My mother was living in a house called Glenlea in Dulwich. It was a huge house standing within its own grounds and had been taken over by whatever Department of the War Office was responsible for receiving, training and returning Dutch escapees from German occupied Holland, who wished to become saboteurs and Resistance Fighters. A cousin of ours who was a ship’s captain pre-war, and had lost a leg in an action earlier in the war, was now a Commander in the Navy, liaising with the exiled, Dutch government officials. It was uncharitably suggested by some in the family that he had been a smuggler before the war, so this might account for his close association with the Netherlands. For whatever reason, he set up this sort of spy school and then persuaded my mother to take charge as housekeeper. When I went home on leave, I had permission to stay there at Glenlea with the ‘Dutch Boys’, as she called them, and was privy to much that went on. They had a radio room where they learned to use radio transmitters and, one assumes, code books although that was never discussed. On one side of the garden was a very tall tree growing close to a wall and from the tree a thick rope hung. I understand that the routine was to climb onto the wall with the rope and then, swing like Tarzan, until fully extended, let go and thus learn the technique of landing with a parachute.

Every Sunday evening, a ritual was performed. The BBC would play, in turn, the National Anthem of each country in exile. The radio was on, the evening meal was over and we sat, smoking, drinking, all were listening. When it was the National Anthem of the Netherlands, the men would stand, some would sing, and at the end they would toast Queen Wilhelmina in unison. Over weeks the men would disappear from time to time to go on courses elsewhere and then return, all without comment. The idea was that no one should know if they had left on an operation or merely a course. In spite of these precautions many were caught as they landed in Holland. It was said later that one of the men I used to go to London with for nights out was a Nazi spy passing information. I was never able to confirm that.

I remember one of the men in particular, but not his name. He had been caught by the Nazis and had escaped. He arrived in England, either through Sweden and the North Sea, or through Europe to Spain and then London.
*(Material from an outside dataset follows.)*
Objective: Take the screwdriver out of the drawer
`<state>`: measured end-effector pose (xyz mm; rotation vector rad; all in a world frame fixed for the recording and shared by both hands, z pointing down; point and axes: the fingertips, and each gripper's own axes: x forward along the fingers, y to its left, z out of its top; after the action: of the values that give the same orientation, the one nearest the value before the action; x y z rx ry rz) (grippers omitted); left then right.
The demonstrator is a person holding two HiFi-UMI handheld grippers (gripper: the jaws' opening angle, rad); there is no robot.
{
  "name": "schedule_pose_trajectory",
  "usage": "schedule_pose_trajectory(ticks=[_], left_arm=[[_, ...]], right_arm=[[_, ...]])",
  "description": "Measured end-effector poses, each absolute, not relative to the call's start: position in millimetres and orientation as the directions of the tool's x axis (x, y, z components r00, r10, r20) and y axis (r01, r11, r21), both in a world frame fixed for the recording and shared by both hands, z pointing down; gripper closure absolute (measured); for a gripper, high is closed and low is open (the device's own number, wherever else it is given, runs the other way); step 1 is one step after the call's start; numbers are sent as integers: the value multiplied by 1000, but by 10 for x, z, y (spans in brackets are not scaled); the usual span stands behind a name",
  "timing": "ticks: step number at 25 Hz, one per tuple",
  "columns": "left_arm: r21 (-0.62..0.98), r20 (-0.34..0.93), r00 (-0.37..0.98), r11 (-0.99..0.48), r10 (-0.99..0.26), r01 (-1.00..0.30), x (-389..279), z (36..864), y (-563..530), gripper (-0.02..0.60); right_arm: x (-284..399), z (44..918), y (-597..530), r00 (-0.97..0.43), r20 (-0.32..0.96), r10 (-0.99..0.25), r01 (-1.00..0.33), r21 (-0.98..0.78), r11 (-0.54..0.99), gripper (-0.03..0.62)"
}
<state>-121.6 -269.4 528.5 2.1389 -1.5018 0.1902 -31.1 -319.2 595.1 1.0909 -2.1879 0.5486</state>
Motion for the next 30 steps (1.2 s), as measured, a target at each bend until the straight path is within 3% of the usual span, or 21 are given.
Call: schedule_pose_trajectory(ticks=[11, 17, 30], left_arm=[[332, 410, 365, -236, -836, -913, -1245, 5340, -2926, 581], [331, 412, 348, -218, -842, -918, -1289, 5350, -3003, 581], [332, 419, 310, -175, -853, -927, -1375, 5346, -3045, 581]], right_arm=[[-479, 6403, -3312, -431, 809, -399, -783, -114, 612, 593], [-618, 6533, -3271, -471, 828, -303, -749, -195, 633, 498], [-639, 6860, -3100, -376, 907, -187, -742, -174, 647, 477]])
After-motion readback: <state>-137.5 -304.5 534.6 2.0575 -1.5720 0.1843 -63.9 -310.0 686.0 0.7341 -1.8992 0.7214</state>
When he arrived in England he had a large strawberry mark, on his face, yet he was so keen to get back into the fray he was prepared to undergo a skin graft. When I last saw him his face had not healed enough for him to leave our country. Many of the men had come from the Dutch East Indies.

The Doodle-Bug Sophie and I were just married, on our honeymoon and staying in a hotel almost opposite Glenlea. We would travel to the City by train,. Each night, coming home from London, as we handed in the ticket to the collector on the station at Dulwich he would say ‘Sorry you’ve got to walk!’ until this became a family saying. It was while we were at the hotel that Sophie first became acquainted with the Buzz Bomb. During one night, as she was a lighter sleeper than I, the siren must have woken her and then she heard the wavering, sometimes stuttering buzz of the bomb, sounding for all the world like a two-stroke motorbike with fuel troubles.
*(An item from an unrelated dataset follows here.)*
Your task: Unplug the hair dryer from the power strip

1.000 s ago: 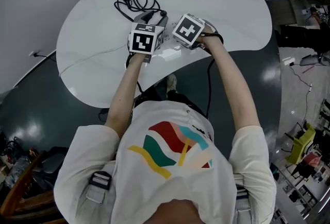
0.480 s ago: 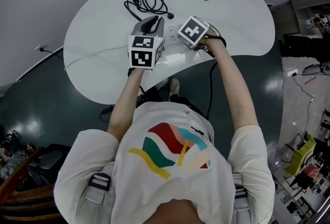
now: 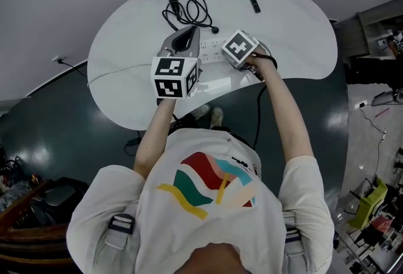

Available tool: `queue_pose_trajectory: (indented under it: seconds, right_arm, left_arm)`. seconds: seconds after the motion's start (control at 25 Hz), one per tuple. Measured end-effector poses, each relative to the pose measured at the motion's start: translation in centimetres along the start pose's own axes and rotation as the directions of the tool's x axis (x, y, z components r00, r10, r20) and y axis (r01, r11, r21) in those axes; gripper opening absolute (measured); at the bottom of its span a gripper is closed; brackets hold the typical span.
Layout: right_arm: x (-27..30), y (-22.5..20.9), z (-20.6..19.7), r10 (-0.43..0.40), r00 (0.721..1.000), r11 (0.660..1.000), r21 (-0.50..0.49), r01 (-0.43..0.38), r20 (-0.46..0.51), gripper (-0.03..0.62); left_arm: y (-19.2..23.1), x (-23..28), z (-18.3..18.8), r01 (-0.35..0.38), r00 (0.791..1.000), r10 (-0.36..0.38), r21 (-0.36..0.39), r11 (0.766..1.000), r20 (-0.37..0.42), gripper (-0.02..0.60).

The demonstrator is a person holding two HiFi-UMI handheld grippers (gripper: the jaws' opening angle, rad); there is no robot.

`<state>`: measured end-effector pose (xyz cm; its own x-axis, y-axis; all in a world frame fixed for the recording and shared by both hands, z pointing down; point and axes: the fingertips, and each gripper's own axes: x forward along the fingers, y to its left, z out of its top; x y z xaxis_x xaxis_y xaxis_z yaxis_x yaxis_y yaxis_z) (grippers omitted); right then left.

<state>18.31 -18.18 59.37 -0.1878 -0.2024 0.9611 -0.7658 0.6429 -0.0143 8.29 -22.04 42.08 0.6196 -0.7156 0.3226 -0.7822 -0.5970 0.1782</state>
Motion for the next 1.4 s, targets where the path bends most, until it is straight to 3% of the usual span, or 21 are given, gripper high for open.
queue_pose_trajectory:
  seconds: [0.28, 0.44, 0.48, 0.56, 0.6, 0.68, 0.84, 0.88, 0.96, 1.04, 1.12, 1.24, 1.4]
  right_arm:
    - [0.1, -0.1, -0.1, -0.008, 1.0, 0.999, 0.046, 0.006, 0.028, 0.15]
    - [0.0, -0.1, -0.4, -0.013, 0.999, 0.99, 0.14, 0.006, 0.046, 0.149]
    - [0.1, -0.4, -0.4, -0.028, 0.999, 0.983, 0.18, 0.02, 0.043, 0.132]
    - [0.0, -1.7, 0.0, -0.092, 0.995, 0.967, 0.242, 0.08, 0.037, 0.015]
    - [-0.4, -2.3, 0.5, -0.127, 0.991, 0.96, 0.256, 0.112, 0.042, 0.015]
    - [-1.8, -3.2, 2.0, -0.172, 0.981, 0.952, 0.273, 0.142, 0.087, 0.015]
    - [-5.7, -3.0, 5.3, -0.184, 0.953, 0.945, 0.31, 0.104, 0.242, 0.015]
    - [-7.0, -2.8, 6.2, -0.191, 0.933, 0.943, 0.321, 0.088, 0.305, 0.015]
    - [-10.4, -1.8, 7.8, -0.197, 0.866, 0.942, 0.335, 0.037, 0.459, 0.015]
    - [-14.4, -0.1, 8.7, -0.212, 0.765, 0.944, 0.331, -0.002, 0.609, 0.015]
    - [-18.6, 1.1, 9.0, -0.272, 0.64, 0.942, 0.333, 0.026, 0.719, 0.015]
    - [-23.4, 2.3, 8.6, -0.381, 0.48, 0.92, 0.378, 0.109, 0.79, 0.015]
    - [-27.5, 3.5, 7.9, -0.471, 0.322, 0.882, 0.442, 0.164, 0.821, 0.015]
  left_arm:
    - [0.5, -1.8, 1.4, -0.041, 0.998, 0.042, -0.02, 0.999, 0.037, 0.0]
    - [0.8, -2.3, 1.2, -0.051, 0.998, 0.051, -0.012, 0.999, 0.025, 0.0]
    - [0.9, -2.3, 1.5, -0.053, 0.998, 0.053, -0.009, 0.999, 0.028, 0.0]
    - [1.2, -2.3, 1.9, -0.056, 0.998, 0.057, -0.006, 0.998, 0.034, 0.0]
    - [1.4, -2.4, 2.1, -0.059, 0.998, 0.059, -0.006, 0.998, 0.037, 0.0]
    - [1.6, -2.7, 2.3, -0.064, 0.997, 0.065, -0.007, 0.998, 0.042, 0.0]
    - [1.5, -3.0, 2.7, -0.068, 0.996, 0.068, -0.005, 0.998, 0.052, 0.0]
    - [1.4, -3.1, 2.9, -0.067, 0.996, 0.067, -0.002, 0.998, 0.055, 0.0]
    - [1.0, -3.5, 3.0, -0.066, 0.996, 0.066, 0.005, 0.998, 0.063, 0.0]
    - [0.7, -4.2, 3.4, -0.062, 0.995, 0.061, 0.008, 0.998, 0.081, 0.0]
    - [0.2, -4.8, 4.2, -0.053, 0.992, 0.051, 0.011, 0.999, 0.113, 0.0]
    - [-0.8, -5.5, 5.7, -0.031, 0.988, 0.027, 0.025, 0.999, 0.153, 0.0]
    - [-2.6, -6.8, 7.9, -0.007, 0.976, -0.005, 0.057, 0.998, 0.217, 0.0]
Unsurprisingly she woke me and then followed a conversation for which she has never really forgiven me. She has always considered that I acted boorishly, while I was only being logical. The difference between our outlooks rested with the facts that while I had become hardened to the vagaries of war in all its guises, she had only experienced a few air raids, and, being half asleep I reacted normally instead of in my new role as protector of the Soph.

“What’s that?” Soph – fearful. “It’s a Doodle-bug.” “It’s a what?” “It’s a Doodle-bug, a flying bomb.” “Oh my God!” “Don’t worry, Dear, if you can hear it you’re safe and if you can’t its too late to do anything about it.” “You’re dead?” “Yes. Go back to sleep, it’ll be all right, we get hundreds of them all the time.” “You expect me to go to sleep? Shouldn’t we be in a shelter?” Then followed the placation, the reassurance, all of which was worth being woken up for, but in spite of that I was never really forgiven.